◆ PROBLEM TO SOLVE
Retype the whole listing that follows, with nothing added or left out.

◆ SUPPLIED INFORMATION
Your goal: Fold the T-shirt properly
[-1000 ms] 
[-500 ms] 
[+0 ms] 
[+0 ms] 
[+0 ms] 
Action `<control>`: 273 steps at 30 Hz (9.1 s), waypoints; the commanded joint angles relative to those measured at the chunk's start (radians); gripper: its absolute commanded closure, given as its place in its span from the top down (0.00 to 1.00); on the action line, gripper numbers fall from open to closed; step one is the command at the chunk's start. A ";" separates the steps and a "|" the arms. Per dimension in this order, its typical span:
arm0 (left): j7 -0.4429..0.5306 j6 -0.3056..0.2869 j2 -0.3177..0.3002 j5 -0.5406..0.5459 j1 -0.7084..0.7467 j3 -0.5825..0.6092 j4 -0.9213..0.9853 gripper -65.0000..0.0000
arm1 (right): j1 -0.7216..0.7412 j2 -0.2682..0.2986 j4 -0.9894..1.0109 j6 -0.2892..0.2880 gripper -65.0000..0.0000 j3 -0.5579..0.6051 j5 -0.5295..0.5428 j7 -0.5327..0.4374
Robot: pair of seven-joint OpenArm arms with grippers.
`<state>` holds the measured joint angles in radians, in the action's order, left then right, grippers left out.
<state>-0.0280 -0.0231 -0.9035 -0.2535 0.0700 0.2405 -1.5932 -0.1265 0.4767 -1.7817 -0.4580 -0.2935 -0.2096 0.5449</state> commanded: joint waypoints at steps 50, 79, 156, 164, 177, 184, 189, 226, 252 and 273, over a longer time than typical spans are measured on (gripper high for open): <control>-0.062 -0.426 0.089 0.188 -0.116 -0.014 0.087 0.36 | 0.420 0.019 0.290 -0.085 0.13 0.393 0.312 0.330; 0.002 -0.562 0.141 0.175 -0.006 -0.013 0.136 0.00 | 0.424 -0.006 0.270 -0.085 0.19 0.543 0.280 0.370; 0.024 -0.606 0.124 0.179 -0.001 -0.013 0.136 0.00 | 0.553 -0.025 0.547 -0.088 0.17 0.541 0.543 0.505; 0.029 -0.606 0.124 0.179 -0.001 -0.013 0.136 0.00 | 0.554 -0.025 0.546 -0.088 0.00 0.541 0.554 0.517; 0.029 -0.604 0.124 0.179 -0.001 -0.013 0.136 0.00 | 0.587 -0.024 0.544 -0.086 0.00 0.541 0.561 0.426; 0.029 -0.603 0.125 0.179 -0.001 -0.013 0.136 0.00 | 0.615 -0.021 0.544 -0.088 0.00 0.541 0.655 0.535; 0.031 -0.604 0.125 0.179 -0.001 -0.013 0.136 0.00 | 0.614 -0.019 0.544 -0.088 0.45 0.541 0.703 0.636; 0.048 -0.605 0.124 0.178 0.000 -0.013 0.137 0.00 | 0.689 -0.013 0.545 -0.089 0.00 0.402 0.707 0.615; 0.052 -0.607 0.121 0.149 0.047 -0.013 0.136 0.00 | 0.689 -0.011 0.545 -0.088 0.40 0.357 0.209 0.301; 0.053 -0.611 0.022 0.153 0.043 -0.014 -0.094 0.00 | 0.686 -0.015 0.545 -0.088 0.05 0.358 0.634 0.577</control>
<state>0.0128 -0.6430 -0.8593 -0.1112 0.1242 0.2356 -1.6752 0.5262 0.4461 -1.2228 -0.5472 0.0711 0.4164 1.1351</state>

◆ COMPLETED TASK
Your goal: Fold the T-shirt properly
[-1000 ms] 
[-500 ms] 
[+0 ms] 
[+0 ms] 
[+0 ms] 
Action `<control>`: 273 steps at 30 Hz (9.1 s), waypoints; the commanded joint angles relative to those measured at the chunk's start (radians); gripper: its absolute commanded closure, given as its place in its span from the top down (0.00 to 1.00); on the action line, gripper numbers fall from open to closed; step one is the command at the chunk's start. A ";" separates the steps and a "|" the arms. Per dimension in this order, its typical span:
arm0 (left): j7 -0.4429..0.5306 j6 -0.3056..0.2869 j2 -0.3177..0.3002 j5 -0.5406..0.5459 j1 -0.7084..0.7467 j3 -0.5825..0.6092 j4 -0.9213..0.9853 gripper -65.0000..0.0000
arm1 (right): j1 -0.7216..0.7412 j2 -0.2682..0.2986 j4 -0.9894..1.0109 j6 -0.2892..0.2880 gripper -65.0000..0.0000 j3 -0.5579..0.6051 j5 -0.5295..0.5428 j7 -0.5327..0.4374
Robot: pair of seven-joint OpenArm arms with grippers.
`<state>` holds the measured joint angles in radians, in the action's order, left then right, grippers left out.
<state>-0.0280 -0.0231 -0.9035 -0.2535 0.0700 0.2405 -1.5932 -0.1265 0.4767 -1.7817 -0.4580 -0.2935 -0.2096 0.5449</state> commanded: joint waypoints at steps 50, 79, 156, 164, 177, 184, 189, 226, 252 and 273, over a longer time than typical spans are measured on (gripper high for open): <control>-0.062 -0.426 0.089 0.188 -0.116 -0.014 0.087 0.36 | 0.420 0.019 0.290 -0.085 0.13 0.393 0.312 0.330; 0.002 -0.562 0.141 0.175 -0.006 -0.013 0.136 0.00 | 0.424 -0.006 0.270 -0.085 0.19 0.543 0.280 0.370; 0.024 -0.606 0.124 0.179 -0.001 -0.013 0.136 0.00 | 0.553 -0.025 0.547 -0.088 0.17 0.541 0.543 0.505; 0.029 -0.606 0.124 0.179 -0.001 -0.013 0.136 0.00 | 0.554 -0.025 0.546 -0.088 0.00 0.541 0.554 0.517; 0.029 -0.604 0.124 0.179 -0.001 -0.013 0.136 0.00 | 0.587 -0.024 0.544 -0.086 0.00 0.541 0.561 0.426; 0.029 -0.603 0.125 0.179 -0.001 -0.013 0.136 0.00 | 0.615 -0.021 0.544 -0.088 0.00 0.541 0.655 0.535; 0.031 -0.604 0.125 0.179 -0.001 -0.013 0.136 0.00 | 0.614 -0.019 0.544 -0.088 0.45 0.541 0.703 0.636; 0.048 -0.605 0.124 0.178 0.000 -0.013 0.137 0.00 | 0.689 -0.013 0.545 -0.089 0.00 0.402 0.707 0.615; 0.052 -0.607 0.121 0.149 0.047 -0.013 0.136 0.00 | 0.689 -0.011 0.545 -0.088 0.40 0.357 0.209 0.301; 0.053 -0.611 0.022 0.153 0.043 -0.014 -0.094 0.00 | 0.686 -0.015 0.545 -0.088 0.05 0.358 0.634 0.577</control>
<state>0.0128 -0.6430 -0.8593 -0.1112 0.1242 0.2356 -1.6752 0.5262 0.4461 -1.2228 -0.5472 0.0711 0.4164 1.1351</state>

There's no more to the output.